BB2 Champion Ladder Admin Team

Looking at opposition quality as part of ranking is something I am looking at currently. What you're describing is basically an Elo-type system, and that is what I am looking at.

@woofbark said in Change to the way teams are ranked and matched in Champions Ladder.:

Each team would start with a base level of rating points, for example this could be 100pts.
The teams would then gain or lose some of their rating points when they play matches.
The amount of rating that is won or lost is not constant but is calculated based on which team is expected to win the matchup. The chance to win a matchup would be calculated by comparing each team's rating and also adjusting for any team value differential.

What you're describing is, more or less, ELO. While there are an infinite number of ELO setups based on screwing around with the internal variables, the basic premise of ELO is that the rating difference lets you predict who will win a given match, and based on the presumed accuracy of that, your rating will change based on whether you win the match, and how likely the past ratings predicted you would.

Now, this is great on paper, but ELO is a performance metric which, as the name suggests, requires performance in order to become an accurate measure of player (or team) ability.

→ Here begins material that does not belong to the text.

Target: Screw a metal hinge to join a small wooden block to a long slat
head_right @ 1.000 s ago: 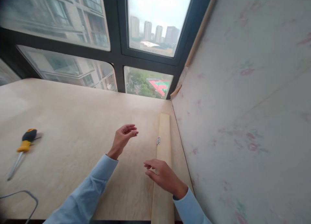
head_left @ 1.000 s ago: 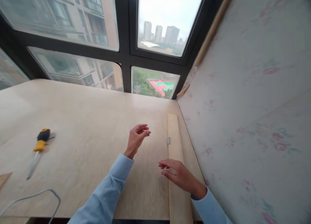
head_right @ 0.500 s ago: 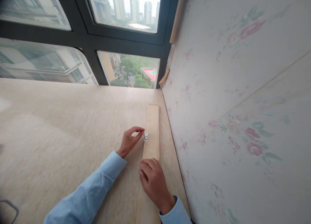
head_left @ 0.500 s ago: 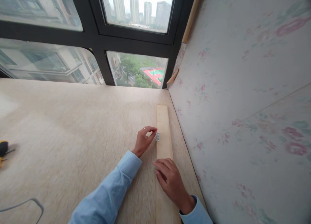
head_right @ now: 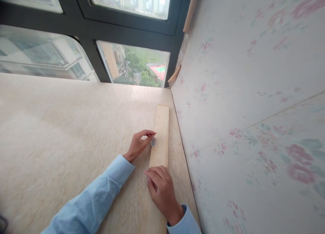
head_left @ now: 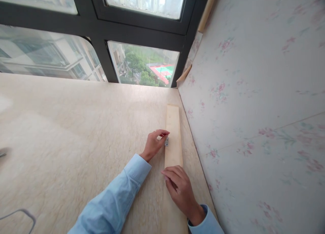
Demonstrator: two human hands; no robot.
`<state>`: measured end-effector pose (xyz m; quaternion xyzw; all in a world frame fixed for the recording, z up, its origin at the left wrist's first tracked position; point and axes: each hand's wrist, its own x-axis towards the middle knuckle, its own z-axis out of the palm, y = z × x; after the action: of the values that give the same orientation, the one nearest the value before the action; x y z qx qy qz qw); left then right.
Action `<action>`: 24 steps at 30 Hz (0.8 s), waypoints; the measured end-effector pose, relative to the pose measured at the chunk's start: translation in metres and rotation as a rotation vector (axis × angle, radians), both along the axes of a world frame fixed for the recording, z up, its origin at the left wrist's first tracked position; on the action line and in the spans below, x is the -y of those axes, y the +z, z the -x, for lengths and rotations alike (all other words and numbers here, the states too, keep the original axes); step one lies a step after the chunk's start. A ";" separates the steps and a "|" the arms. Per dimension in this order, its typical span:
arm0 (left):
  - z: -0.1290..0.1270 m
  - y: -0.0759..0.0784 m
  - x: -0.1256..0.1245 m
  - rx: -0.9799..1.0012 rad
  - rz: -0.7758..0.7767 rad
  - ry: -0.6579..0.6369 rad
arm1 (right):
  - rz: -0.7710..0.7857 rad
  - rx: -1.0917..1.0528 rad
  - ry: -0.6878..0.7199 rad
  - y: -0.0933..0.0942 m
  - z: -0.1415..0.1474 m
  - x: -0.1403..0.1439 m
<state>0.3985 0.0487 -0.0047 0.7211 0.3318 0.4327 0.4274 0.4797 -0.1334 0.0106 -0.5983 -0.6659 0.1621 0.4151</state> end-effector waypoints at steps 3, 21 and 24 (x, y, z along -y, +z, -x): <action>-0.001 -0.002 -0.001 0.006 -0.004 0.010 | 0.004 0.008 0.004 0.002 0.000 0.000; 0.001 -0.006 -0.002 -0.004 -0.072 0.029 | 0.046 0.171 0.101 0.010 0.000 0.001; 0.001 -0.008 -0.002 -0.031 -0.069 0.021 | 0.045 0.173 0.090 0.009 0.000 0.001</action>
<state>0.3972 0.0508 -0.0127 0.7386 0.3308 0.4372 0.3924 0.4795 -0.1345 0.0197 -0.5888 -0.7215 0.1434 0.3349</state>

This means it relies on there being a sufficient number of matches played by any given participant to create a stable rating. The median number of games played by a team in BB2 is something painfully low... 5 or less, I believe. This has routinely been the case in open matchmaking for BB.

@woofbark said in Change to the way teams are ranked and matched in Champions Ladder.:

This relies on a large player population and requires a decent sized pool of developed teams. In Champions Ladder the number of teams queuing for a game can be very low and many of the teams are poorly developed, particularly at the beginning of each season. This results in a lot of bad matchups being created, yet the ranking is unaffected by the quality of matchup.

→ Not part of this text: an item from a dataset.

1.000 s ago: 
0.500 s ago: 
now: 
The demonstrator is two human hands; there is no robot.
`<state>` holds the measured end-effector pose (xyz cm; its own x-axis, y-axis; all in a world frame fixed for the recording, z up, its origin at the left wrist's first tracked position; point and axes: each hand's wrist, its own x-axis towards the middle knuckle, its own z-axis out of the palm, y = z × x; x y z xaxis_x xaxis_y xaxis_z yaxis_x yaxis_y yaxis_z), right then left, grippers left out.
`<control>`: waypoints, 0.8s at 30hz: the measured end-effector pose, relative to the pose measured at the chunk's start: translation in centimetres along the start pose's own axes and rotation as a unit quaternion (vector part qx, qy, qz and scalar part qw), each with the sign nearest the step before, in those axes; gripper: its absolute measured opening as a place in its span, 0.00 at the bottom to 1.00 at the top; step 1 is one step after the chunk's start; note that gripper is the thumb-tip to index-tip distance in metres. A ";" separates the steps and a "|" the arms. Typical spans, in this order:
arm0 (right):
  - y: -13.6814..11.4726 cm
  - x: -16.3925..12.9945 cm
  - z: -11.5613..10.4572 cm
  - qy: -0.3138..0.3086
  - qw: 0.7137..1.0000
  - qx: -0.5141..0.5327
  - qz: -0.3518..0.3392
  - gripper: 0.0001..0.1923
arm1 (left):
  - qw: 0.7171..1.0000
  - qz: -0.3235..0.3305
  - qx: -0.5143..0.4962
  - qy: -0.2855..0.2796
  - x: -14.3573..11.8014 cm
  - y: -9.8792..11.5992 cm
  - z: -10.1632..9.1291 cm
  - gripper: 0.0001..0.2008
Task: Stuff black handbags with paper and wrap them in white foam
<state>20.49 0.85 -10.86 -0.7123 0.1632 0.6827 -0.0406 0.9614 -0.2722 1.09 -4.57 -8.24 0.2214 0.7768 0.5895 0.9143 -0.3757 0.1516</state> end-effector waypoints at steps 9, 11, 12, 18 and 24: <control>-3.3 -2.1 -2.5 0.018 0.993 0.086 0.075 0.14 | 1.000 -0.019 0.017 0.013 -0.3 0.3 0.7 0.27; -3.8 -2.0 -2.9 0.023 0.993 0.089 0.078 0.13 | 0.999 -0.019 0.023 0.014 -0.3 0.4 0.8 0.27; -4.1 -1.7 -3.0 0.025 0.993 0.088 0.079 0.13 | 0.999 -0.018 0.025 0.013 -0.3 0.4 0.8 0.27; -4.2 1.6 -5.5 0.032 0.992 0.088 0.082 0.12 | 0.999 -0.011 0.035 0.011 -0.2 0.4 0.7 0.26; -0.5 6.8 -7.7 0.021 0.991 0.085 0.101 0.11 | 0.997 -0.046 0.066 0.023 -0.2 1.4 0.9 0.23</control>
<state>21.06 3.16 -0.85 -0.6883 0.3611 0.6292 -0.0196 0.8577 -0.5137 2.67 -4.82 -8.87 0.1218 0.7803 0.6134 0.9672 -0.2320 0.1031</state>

Small pooling sizes will always push things toward suboptimal matchups, regardless of which system is used. The question becomes "how well is it working within the context of the existing environment", and we've seen from the data that TVPlus matchmaking generated a pretty significant improvement regardless of the pooling limitations.

Under the type of system you're talking about, in the situations you're talking about (early season, low development) you run into exactly the same thing - with low amounts of information available to the system, it will be applying fairly uniform rating changes across the board simply because it has no additional info about either team to work with. Even the potential benefits are unlikely to be seen until later in the season, and primarily geared toward teams that start late and end up facing well-developed teams.

@woofbark said in Change to the way teams are ranked and matched in Champions Ladder.:

The current ranking system heavily encourages players who care about their record to remake teams repeatedly if they suffer a defeat in their first few matches. With a points rating system, these early games wouldn't be significant to a team's overall chances of qualification so while winning would still be advantageous, losing would not necessitate remaking a team. Similarly a team could never reach a point where its record is irrecoverably bad. This would encourage people to stick with teams more commonly than they do.

I think you're incorrect here. If you lose some games you're no less "down" under an ELO style system than under any others. If other people can go on long win streaks, their ELO rating will still be perpetually higher than yours. If other people can't maintain those streaks then it doesn't matter when you lose your games, only that you lose less. Until there is a wide variety of different levels of achievement in the environment, the changes in rating will not be significantly different, making such a system vulnerable to exactly the same things the current system is.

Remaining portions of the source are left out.